Match a float and multiply by 100-CodePudding

I would like to extract a float from a coverage report and multiply it with 100 to report it as percentage.

I am able to match the float using sed or grep and then multiply it using awk, but I was wondering if there is a more elegant single tool solution, maybe with perl or awk only?

The line looks like this:

<coverage line-rate="0.34869999999999995" branch-rate="0.2777" >

My current solution:

sed -n 's/^<coverage line-rate="\([0-9\.]*\)".*$/\1/p' a.txt | awk '{print (100 * $1)}'
34.87

CodePudding user response：

With your shown samples, please try following awk program. Written and tested in GNU awk.

awk '
match($0,/coverage line-rate="([^"]*)"/,arr){
  printf("%0.2f\n",arr[1] * 100)
}
' Input_file

Explanation: Using awk program's match function, in match function using regex coverage line-rate="([^"]*)" which is matching string coverage line-rate=" till next occurrence of " and saving capturing group's value into array arr. Then using printf to print value where using %0.2f\n to get value till 2 floating points only.
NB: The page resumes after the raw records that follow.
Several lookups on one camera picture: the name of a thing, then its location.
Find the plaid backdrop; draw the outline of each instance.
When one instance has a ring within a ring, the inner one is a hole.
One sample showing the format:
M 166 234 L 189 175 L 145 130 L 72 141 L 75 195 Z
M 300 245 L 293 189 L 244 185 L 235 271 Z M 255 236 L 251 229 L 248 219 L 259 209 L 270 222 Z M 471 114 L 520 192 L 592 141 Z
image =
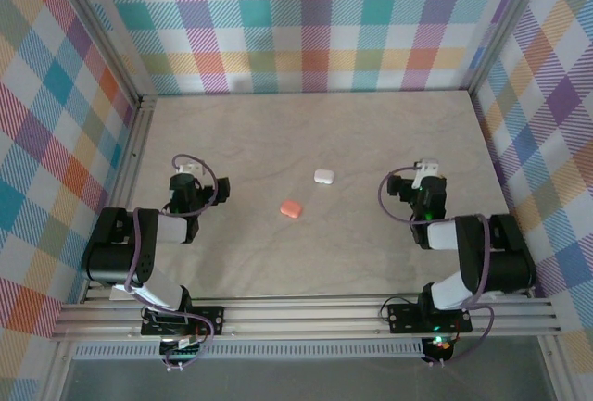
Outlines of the plaid backdrop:
M 215 94 L 458 89 L 509 0 L 91 1 L 139 90 Z
M 531 0 L 476 106 L 593 396 L 593 0 Z
M 44 376 L 131 114 L 69 0 L 0 0 L 0 400 Z

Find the aluminum rail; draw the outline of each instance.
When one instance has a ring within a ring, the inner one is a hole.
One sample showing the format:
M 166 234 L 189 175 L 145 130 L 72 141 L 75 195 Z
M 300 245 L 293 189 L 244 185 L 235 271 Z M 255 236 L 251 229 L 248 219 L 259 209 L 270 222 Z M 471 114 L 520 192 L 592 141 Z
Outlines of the aluminum rail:
M 378 310 L 388 296 L 303 296 L 201 299 L 194 306 L 223 306 L 223 333 L 217 341 L 296 339 L 378 339 L 426 337 L 391 334 Z M 558 334 L 560 324 L 548 299 L 509 295 L 484 300 L 494 308 L 492 336 Z M 135 301 L 87 301 L 65 305 L 54 330 L 57 341 L 154 341 L 140 335 L 142 305 Z M 486 310 L 471 310 L 479 336 L 489 321 Z

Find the metal frame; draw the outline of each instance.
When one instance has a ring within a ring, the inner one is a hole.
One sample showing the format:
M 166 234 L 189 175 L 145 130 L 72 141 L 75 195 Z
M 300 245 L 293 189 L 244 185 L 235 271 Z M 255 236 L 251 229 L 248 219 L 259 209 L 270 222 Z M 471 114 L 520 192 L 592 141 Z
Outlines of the metal frame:
M 128 207 L 140 170 L 156 98 L 140 105 L 141 96 L 88 0 L 70 1 L 125 93 L 138 103 L 109 202 L 112 206 Z M 469 86 L 472 97 L 485 81 L 528 1 L 511 0 L 473 75 Z M 156 342 L 155 338 L 145 338 L 139 334 L 140 305 L 135 301 L 109 301 L 109 294 L 109 289 L 87 282 L 81 290 L 81 303 L 63 307 L 53 338 L 56 341 L 55 357 L 47 378 L 40 384 L 37 399 L 54 401 L 61 397 L 69 365 L 83 345 L 93 347 L 105 344 L 105 341 L 114 345 L 148 345 Z M 239 345 L 245 341 L 262 343 L 270 340 L 316 341 L 319 344 L 339 339 L 342 344 L 359 341 L 369 345 L 377 342 L 417 341 L 414 338 L 422 335 L 393 335 L 389 333 L 387 324 L 379 319 L 377 311 L 389 296 L 392 295 L 204 299 L 196 300 L 194 304 L 226 307 L 224 334 L 214 344 Z M 537 336 L 558 399 L 585 399 L 580 383 L 570 372 L 565 345 L 560 337 L 560 323 L 548 299 L 506 295 L 487 302 L 493 306 L 496 314 L 491 335 Z M 487 313 L 472 312 L 472 319 L 474 331 L 466 336 L 479 336 L 487 324 Z M 125 357 L 116 354 L 107 358 Z
M 514 31 L 515 26 L 527 8 L 528 3 L 529 0 L 510 0 L 507 5 L 504 16 L 498 23 L 498 26 L 492 35 L 492 39 L 488 42 L 486 50 L 482 55 L 482 59 L 473 73 L 472 80 L 468 86 L 468 93 L 472 100 L 476 97 L 482 84 L 484 84 L 488 72 L 490 72 L 492 66 L 502 52 L 504 44 Z
M 70 0 L 70 2 L 124 93 L 133 102 L 138 103 L 140 92 L 136 89 L 130 73 L 123 65 L 89 0 Z
M 383 295 L 253 297 L 197 299 L 195 306 L 223 306 L 224 328 L 216 341 L 335 340 L 422 338 L 425 333 L 392 334 L 378 310 L 390 297 Z M 494 308 L 493 336 L 558 334 L 560 324 L 548 299 L 505 295 L 482 300 Z M 54 329 L 58 341 L 154 341 L 140 335 L 142 304 L 96 298 L 67 305 Z M 473 332 L 480 336 L 488 324 L 484 310 L 470 312 Z
M 140 107 L 134 115 L 120 175 L 110 204 L 128 206 L 140 170 L 154 103 Z M 140 305 L 133 300 L 110 301 L 111 289 L 95 282 L 81 291 L 81 303 L 63 307 L 57 321 L 54 341 L 57 351 L 51 370 L 41 386 L 38 399 L 57 400 L 63 391 L 70 362 L 81 345 L 150 345 L 155 338 L 142 337 Z M 195 305 L 225 306 L 224 334 L 214 344 L 241 344 L 244 341 L 360 341 L 389 342 L 410 340 L 422 335 L 389 333 L 378 317 L 378 309 L 391 294 L 349 296 L 256 297 L 195 300 Z M 493 336 L 536 336 L 559 400 L 585 399 L 578 381 L 571 374 L 560 337 L 561 327 L 548 299 L 529 295 L 505 295 L 485 301 L 495 309 Z M 487 324 L 487 313 L 472 312 L 474 331 L 479 336 Z M 108 358 L 126 358 L 109 356 Z

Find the pink object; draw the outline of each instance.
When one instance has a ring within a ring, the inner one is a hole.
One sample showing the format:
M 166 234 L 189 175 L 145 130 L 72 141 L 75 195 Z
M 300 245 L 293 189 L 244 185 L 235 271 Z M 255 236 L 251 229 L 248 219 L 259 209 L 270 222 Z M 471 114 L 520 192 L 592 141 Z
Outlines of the pink object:
M 298 219 L 303 212 L 303 206 L 294 200 L 284 200 L 280 206 L 280 212 L 292 219 Z

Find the marble-pattern surface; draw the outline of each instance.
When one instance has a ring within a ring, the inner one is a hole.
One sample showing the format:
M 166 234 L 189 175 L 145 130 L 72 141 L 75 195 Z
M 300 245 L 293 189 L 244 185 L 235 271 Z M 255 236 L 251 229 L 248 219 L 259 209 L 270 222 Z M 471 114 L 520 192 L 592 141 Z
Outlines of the marble-pattern surface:
M 180 152 L 231 180 L 192 244 L 158 246 L 158 267 L 193 297 L 416 292 L 447 277 L 457 253 L 422 250 L 377 204 L 385 174 L 421 157 L 448 178 L 448 215 L 507 210 L 465 92 L 159 99 L 134 206 L 168 201 Z M 318 168 L 333 185 L 313 181 Z M 280 213 L 285 199 L 304 206 L 300 219 Z

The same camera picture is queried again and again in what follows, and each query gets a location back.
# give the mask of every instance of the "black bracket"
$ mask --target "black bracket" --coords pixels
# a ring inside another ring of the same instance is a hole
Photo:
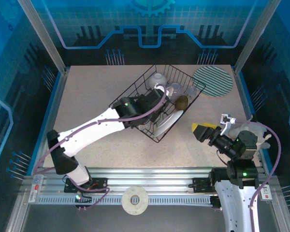
[[[107,187],[107,178],[92,178],[92,185],[90,187],[90,189],[102,189]],[[83,191],[83,190],[79,190],[72,182],[69,178],[66,179],[65,185],[64,185],[64,192],[66,193],[77,193],[79,192],[89,192],[89,191]]]
[[[215,187],[211,186],[209,178],[193,178],[192,184],[188,187],[193,188],[194,193],[216,192]]]
[[[218,196],[210,196],[210,201],[214,209],[220,209],[221,203]]]

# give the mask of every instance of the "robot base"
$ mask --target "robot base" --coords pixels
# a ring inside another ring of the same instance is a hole
[[[92,178],[93,187],[91,189],[102,189],[107,187],[107,178]],[[77,187],[75,187],[74,184],[72,184],[71,180],[69,178],[66,179],[65,185],[64,185],[64,192],[65,193],[77,193],[80,192],[87,192],[79,190]]]

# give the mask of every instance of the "white tape roll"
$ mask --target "white tape roll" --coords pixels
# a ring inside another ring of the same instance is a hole
[[[132,203],[133,197],[139,197],[137,204]],[[148,194],[144,188],[132,186],[122,195],[122,207],[128,214],[139,215],[147,209],[148,200]]]

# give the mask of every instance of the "white plate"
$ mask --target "white plate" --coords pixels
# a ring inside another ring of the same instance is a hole
[[[183,114],[183,110],[179,110],[169,116],[167,116],[155,129],[154,137],[157,137],[164,133],[167,129],[171,127]]]

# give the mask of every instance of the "glass panel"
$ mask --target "glass panel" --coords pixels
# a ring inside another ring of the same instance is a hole
[[[0,231],[26,174],[57,73],[18,2],[0,1]]]
[[[290,186],[290,1],[281,1],[242,71],[258,121],[276,131],[281,140],[276,174],[283,187]],[[265,99],[256,106],[254,99],[260,96]],[[274,164],[277,145],[274,139],[270,144]],[[290,192],[285,194],[286,200],[290,200],[288,195]]]
[[[33,1],[66,65],[234,65],[267,2]]]

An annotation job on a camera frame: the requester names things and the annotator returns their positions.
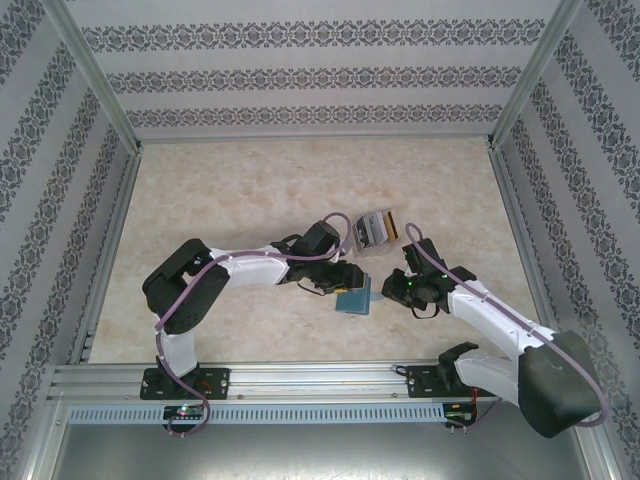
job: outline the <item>robotic arm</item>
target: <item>robotic arm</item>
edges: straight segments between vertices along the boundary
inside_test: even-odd
[[[209,249],[200,239],[185,242],[143,283],[147,305],[158,317],[164,316],[186,290],[185,274],[194,277],[214,260],[229,258],[206,271],[159,332],[166,363],[173,373],[187,383],[190,377],[197,378],[190,375],[198,369],[194,329],[224,288],[282,285],[303,278],[311,280],[324,294],[362,288],[364,273],[357,265],[338,260],[339,252],[330,259],[316,261],[287,260],[277,255],[313,257],[326,254],[339,244],[338,232],[324,220],[316,222],[303,236],[296,234],[273,242],[255,250],[255,255],[234,257],[235,252]]]
[[[446,269],[430,239],[417,243]],[[386,279],[382,294],[412,309],[425,310],[434,303],[480,330],[508,357],[494,357],[469,342],[451,348],[438,359],[438,375],[447,389],[464,384],[502,397],[518,406],[529,424],[549,438],[600,410],[592,386],[547,344],[560,347],[596,378],[587,346],[579,335],[572,331],[557,333],[525,318],[491,295],[464,267],[452,268],[450,273],[470,289],[428,262],[415,245],[403,250],[409,268],[406,272],[395,269]],[[486,301],[490,295],[492,302]],[[504,310],[521,322],[514,323]],[[539,336],[548,342],[536,338]]]

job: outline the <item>damask pattern wall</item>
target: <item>damask pattern wall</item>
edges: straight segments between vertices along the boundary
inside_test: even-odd
[[[0,5],[0,479],[68,361],[130,156],[37,0]]]
[[[67,3],[143,140],[488,134],[558,0]]]
[[[586,1],[504,143],[561,328],[580,332],[640,477],[640,2]]]

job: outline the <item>beige marble floor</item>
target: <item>beige marble floor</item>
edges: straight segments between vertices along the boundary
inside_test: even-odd
[[[535,310],[481,139],[319,140],[157,145],[145,149],[90,361],[153,362],[154,317],[144,279],[185,240],[261,247],[340,210],[393,207],[525,315]],[[344,233],[339,219],[335,226]],[[405,241],[358,260],[379,291],[404,268]],[[453,316],[416,320],[391,301],[368,316],[334,311],[335,297],[295,285],[224,291],[198,326],[203,361],[436,358],[462,341],[485,348]]]

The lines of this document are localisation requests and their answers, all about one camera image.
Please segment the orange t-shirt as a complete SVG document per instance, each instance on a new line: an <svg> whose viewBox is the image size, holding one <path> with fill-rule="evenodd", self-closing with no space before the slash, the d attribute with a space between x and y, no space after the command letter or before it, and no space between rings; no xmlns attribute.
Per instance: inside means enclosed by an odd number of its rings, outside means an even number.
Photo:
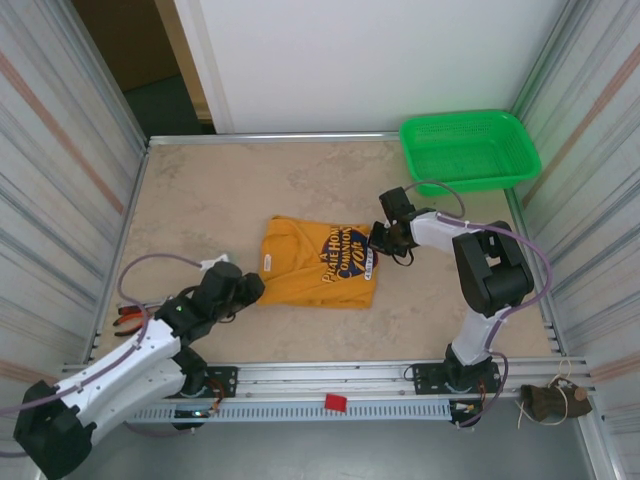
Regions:
<svg viewBox="0 0 640 480"><path fill-rule="evenodd" d="M261 305L368 309L378 256L371 228L274 216L261 244Z"/></svg>

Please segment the green plastic basket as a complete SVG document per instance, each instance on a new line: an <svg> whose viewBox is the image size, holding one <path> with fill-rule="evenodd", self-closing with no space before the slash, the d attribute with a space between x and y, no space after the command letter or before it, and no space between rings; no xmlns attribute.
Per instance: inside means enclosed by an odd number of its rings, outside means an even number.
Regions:
<svg viewBox="0 0 640 480"><path fill-rule="evenodd" d="M414 181L436 180L459 193L510 189L541 172L533 141L508 112L416 117L398 135Z"/></svg>

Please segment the brown cloth pouch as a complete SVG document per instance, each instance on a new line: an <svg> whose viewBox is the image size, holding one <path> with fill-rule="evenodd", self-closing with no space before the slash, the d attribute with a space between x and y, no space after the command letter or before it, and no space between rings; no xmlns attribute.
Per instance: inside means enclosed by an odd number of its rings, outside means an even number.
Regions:
<svg viewBox="0 0 640 480"><path fill-rule="evenodd" d="M584 387L558 377L546 386L522 385L519 408L524 417L542 425L556 426L592 412Z"/></svg>

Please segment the brown wooden door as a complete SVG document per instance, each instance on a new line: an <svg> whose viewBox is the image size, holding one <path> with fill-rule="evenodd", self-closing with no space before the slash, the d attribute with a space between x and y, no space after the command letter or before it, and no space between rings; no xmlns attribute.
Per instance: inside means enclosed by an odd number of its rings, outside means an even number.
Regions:
<svg viewBox="0 0 640 480"><path fill-rule="evenodd" d="M179 74L155 0L71 0L124 92Z"/></svg>

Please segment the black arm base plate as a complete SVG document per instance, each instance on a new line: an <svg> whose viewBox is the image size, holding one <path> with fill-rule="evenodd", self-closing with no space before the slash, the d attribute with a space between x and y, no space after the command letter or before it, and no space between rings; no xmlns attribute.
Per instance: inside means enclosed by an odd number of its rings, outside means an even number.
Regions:
<svg viewBox="0 0 640 480"><path fill-rule="evenodd" d="M228 399L236 396L239 368L236 366L208 366L199 398Z"/></svg>
<svg viewBox="0 0 640 480"><path fill-rule="evenodd" d="M419 363L410 368L417 395L495 393L502 377L498 365L484 362L461 366L451 361Z"/></svg>

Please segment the orange handled pliers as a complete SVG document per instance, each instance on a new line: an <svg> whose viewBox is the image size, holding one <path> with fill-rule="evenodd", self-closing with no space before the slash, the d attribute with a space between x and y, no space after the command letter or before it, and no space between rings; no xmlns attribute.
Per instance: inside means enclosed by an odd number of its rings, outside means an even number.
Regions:
<svg viewBox="0 0 640 480"><path fill-rule="evenodd" d="M165 303L165 299L148 301L142 306L123 304L117 309L118 317L112 326L116 328L117 338L131 337L138 333L147 319L154 317L155 312Z"/></svg>

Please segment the aluminium mounting rail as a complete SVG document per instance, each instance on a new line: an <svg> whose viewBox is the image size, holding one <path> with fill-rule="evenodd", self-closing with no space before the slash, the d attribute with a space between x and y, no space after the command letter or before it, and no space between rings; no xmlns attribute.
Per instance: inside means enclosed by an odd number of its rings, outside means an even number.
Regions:
<svg viewBox="0 0 640 480"><path fill-rule="evenodd" d="M222 364L239 368L237 401L306 401L322 400L327 394L348 399L388 400L414 397L412 363L380 362L310 362L310 363L244 363ZM60 382L66 390L76 387L93 401L109 400L118 394L140 393L146 403L164 398L180 401L197 400L202 386L190 393L182 393L183 375L171 360L153 367L127 369L119 366L103 376L90 380L97 368L92 366ZM434 398L477 397L479 394L435 394Z"/></svg>

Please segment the aluminium table edge rail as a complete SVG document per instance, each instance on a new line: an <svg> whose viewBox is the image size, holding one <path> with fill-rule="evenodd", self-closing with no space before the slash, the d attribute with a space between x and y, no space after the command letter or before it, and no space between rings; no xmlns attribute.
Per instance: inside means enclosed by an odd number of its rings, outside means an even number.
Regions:
<svg viewBox="0 0 640 480"><path fill-rule="evenodd" d="M397 132L259 133L152 136L149 140L149 146L398 141L399 134Z"/></svg>

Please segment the beige door frame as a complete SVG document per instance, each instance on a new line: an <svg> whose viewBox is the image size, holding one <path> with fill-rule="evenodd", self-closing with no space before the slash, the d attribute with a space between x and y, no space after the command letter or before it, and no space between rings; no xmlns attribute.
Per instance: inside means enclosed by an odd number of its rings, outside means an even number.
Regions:
<svg viewBox="0 0 640 480"><path fill-rule="evenodd" d="M196 117L201 124L213 127L213 116L205 98L193 56L177 12L175 0L154 0L154 3L194 107Z"/></svg>
CodePudding user response：

A way to extract a number and process (multiply) it, with Perl

my $num = 100 * ( /^<coverage line-rate="([0-9]*\.[0-9]*)/ )[0];

The match operator (/../) need be in a list context in order to return matches thus the () around it, and then we pick the first (and only) match with [0]. Another way shown below.

This easily fits into a one-liner but it's unclear to me what you want with it. If yuo need to process a file with lines like this, and merely print results, for example

perl -wnE'say 100 * (/^<coverage line-rate="([0-9]*\.[0-9]*)"/)[0]' file

or, perhaps cleaner

perl -wnE'say 100 * $_ for /^<coverage line-rate="([0-9]*\.[0-9]*)"/' file

Here the list context is provided by the for loop and then we print all matches (the one, in this case), suitably multiplied.

In case you need to actually change the input string, as done in the question, but inside a program, and know what precision you want

# Keep four decimal places
s/^<coverage line-rate="([0-9]*\.[0-9]*).*/sprintf("%.4f", 100*$1)/e;

or if you don't care what precision it is and you'd leave it to the interpreter

s/^<coverage line-rate="([0-9]*\.[0-9]*).*/100*$1/e;

In both cases the /e modifier makes the replacement part be evaluated as code, so we can do some processing there. In the first case I use sprintf to format the replacement string as desired while in the other case it's just multiplied.

There could be a potential complication here, about how many digits you need to keep. If it should be the same number as in the original then we may need to first detect how many that was (in your original example it seems to go all the way but that's not a given I take it)

use warnings;
use strict;
use feature 'say';

# I shorten the number for demonstration
my $str = shift // q(<coverage line-rate="0.348691" branch-rate="0.2777" >);

sub process_num {
    my ($number, $frac) = @_;

    $number *= 100;
    my $frac_len = length($frac) - 2;  # keeps same digits

    return sprintf "%.${frac_len}f", $number;
}

$str =~ s/^<coverage line-rate="([0-9]*\.([0-9]*)).*/process_num($1, $2)/e;

say $str;

Running this without arguments prints 34.8691 instead of the original line with 0.348691

CodePudding user response：

Use " as field separator:

awk -F '"' '{print $2*100}' file

Output:

34.87

CodePudding user response：

Here is a gnu-awk solution:

awk '/^<coverage /{
   print 100 * gensub(/.* line-rate="([0-9.] )".*/, "\\1", "1")}' file

34.87